### Exercise prompt
Take the entries that follow and return exactly the lines from the one holding "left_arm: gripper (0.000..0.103" through the one holding "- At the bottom", both included. Nothing else is needed.

### Data entries
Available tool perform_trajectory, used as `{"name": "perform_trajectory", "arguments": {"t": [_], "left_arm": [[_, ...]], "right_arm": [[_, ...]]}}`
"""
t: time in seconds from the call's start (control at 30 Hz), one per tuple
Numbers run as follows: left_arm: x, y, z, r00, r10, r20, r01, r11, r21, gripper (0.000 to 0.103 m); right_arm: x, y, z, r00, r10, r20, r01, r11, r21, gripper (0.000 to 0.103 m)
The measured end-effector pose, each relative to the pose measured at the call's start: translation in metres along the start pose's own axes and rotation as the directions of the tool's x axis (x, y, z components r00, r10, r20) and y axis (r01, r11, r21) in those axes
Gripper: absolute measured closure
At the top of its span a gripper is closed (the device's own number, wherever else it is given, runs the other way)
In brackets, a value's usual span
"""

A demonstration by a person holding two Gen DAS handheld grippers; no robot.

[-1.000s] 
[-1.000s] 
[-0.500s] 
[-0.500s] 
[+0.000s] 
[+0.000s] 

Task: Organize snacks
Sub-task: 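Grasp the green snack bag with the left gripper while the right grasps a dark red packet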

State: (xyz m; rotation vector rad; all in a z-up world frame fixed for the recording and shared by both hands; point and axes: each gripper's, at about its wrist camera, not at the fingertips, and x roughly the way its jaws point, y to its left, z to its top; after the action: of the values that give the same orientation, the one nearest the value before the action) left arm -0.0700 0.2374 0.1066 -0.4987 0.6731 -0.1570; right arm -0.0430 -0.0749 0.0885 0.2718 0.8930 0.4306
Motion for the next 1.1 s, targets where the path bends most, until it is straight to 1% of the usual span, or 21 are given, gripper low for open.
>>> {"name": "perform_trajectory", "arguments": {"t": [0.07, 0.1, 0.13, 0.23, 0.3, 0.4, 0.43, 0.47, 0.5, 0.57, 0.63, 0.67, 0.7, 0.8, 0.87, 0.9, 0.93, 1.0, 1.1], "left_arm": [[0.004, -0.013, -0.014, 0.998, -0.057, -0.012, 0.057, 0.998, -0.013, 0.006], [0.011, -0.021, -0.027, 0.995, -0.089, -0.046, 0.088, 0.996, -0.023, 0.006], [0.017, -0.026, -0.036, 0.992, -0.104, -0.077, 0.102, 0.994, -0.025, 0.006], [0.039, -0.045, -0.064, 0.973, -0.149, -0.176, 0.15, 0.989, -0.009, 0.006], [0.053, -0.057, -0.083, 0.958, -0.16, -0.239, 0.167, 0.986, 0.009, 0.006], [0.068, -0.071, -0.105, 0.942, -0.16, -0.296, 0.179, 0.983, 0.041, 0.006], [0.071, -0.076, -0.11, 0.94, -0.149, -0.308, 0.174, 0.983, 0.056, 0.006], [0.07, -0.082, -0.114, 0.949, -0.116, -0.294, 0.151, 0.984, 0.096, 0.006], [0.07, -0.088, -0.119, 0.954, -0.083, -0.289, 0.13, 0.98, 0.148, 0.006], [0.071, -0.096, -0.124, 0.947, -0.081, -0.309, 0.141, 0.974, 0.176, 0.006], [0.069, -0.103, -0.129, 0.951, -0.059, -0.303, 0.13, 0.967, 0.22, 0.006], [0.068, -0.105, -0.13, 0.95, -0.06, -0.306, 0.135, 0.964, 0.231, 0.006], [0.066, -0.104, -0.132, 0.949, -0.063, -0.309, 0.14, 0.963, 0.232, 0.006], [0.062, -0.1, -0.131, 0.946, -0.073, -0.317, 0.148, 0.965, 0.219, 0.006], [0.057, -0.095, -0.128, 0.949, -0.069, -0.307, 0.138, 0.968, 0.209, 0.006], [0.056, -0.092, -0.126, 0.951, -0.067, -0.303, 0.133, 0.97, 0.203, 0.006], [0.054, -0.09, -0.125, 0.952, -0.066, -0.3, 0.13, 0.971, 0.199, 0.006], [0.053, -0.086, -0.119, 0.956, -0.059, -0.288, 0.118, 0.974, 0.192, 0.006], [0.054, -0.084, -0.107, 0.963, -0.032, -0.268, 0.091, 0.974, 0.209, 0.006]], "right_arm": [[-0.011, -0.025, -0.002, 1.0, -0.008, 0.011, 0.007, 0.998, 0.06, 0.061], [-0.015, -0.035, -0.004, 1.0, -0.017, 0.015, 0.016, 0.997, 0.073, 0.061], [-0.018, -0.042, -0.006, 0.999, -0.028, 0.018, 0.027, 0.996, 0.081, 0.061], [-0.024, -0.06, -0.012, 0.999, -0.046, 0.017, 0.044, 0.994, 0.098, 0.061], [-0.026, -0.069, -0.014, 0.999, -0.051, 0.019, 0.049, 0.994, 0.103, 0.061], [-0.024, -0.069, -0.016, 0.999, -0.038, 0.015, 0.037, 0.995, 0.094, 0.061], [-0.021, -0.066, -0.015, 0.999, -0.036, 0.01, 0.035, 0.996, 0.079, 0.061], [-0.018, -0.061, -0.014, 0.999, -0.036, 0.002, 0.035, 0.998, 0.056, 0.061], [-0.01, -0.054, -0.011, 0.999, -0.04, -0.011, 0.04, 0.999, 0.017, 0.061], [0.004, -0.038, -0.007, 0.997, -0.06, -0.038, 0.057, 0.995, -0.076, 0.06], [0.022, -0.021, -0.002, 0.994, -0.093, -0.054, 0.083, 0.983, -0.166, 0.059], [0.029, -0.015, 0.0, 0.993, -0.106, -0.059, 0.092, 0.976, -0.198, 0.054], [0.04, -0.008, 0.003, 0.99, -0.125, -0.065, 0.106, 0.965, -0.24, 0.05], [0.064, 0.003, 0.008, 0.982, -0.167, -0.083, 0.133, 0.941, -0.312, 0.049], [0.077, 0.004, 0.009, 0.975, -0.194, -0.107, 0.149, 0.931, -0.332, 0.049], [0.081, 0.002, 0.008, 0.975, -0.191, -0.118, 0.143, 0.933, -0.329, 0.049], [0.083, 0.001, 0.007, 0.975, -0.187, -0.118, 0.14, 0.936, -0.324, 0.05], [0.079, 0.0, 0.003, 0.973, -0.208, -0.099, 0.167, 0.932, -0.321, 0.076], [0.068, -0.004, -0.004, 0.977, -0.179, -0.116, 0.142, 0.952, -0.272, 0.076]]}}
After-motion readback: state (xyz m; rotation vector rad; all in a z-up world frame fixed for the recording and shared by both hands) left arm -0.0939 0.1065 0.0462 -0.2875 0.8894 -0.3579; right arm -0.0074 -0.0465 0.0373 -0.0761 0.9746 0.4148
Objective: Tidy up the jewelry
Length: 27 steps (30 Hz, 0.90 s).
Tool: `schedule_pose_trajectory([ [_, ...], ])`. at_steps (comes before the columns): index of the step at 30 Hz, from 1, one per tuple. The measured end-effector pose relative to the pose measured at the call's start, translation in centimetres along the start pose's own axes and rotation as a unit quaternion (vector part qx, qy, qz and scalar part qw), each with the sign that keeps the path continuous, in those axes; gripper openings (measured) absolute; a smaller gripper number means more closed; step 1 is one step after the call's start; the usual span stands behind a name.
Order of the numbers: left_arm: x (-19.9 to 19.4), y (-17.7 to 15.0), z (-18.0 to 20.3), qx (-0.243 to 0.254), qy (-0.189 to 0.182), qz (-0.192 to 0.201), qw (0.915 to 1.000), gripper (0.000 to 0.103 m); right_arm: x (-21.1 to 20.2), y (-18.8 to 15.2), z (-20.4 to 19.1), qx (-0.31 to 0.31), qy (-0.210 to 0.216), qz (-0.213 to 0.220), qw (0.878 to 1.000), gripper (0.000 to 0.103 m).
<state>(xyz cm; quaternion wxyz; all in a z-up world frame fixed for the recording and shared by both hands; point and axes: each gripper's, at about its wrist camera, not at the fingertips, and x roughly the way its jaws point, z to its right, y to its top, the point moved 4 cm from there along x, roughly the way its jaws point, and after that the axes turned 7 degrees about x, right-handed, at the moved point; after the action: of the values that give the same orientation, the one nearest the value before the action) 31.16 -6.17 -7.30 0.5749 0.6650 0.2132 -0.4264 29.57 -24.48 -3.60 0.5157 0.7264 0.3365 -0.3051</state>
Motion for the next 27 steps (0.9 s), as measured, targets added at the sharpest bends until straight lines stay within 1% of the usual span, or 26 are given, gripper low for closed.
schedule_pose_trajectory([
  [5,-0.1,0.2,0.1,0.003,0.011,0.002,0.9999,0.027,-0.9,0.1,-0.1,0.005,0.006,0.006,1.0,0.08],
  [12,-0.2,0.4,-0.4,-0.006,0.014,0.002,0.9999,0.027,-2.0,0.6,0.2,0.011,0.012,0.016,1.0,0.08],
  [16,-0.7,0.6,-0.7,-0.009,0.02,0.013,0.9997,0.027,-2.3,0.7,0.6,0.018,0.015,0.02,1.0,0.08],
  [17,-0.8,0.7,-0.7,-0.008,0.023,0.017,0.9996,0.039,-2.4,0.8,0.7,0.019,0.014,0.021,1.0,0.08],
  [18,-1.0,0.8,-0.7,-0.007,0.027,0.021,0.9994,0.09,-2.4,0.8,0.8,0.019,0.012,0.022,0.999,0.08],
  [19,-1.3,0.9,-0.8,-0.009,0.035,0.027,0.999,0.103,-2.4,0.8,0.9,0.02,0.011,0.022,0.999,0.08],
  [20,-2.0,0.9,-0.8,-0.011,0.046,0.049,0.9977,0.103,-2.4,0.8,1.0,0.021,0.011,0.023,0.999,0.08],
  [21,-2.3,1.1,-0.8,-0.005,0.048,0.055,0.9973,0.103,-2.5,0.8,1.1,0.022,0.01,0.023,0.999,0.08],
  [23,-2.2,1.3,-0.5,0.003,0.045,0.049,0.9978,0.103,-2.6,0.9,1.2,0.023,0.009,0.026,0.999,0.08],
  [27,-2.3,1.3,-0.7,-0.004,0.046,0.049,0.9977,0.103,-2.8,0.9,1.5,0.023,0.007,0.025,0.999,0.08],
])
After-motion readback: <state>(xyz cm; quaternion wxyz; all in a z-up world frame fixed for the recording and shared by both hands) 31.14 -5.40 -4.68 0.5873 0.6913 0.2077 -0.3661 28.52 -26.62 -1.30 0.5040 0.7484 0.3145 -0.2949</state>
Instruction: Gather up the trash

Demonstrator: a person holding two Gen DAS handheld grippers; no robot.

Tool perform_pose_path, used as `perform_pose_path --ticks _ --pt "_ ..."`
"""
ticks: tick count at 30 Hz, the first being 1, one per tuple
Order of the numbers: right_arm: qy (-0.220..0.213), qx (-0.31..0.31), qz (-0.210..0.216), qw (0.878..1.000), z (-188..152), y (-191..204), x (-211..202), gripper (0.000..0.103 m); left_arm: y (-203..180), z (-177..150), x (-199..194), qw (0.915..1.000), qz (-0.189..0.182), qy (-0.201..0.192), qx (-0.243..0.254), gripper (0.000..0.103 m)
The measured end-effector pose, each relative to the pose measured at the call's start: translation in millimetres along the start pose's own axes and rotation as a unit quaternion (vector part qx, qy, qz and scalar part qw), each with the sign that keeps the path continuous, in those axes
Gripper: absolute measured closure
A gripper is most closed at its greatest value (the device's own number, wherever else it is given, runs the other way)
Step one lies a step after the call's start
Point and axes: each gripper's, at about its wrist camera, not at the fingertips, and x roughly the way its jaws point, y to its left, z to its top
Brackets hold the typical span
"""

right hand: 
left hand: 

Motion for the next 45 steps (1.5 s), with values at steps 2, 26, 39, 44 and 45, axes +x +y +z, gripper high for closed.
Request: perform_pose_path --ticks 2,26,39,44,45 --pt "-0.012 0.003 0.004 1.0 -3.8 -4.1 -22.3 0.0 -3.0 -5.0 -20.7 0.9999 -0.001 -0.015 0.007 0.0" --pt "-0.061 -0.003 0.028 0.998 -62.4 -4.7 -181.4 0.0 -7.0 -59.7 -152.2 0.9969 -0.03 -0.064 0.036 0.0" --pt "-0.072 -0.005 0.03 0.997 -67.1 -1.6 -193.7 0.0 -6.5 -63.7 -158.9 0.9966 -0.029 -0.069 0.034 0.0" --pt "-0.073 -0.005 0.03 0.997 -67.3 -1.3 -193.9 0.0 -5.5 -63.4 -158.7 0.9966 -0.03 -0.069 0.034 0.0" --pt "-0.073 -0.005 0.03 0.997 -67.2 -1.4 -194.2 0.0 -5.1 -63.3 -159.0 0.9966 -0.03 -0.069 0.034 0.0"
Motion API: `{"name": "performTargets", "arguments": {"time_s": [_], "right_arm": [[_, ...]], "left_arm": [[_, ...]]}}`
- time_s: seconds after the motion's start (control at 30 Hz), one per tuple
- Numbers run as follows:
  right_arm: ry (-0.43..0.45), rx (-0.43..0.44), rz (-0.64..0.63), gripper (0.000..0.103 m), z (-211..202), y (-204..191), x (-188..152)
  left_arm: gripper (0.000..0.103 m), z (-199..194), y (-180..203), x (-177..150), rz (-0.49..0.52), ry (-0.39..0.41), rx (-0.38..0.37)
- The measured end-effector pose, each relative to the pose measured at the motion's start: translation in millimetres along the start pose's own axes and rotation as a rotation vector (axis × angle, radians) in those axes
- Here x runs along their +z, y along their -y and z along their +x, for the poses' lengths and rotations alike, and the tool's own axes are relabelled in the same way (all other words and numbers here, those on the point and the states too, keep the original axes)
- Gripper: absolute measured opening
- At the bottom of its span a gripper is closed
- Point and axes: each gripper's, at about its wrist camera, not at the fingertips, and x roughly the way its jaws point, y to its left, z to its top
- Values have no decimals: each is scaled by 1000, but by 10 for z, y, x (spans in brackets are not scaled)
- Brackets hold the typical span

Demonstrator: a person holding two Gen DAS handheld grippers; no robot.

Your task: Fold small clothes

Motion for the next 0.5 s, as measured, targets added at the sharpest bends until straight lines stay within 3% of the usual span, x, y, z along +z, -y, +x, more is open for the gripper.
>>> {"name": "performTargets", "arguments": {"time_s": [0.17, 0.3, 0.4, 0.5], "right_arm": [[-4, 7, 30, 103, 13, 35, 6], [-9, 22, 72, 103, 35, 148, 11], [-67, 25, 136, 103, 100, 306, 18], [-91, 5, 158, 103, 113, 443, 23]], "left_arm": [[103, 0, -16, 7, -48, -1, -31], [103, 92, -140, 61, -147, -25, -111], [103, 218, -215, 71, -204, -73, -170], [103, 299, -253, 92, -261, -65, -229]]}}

### Solution
  left_arm: gripper (0.000..0.103 m), z (-199..194), y (-180..203), x (-177..150), rz (-0.49..0.52), ry (-0.39..0.41), rx (-0.38..0.37)
- The measured end-effector pose, each relative to the pose measured at the motion's start: translation in millimetres along the start pose's own axes and rotation as a rotation vector (axis × angle, radians) in those axes
- Here x runs along their +z, y along their -y and z along their +x, for the poses' lengths and rotations alike, and the tool's own axes are relabelled in the same way (all other words and numbers here, those on the point and the states too, keep the original axes)
- Gripper: absolute measured opening
- At the bottom of its span a gripper is closed

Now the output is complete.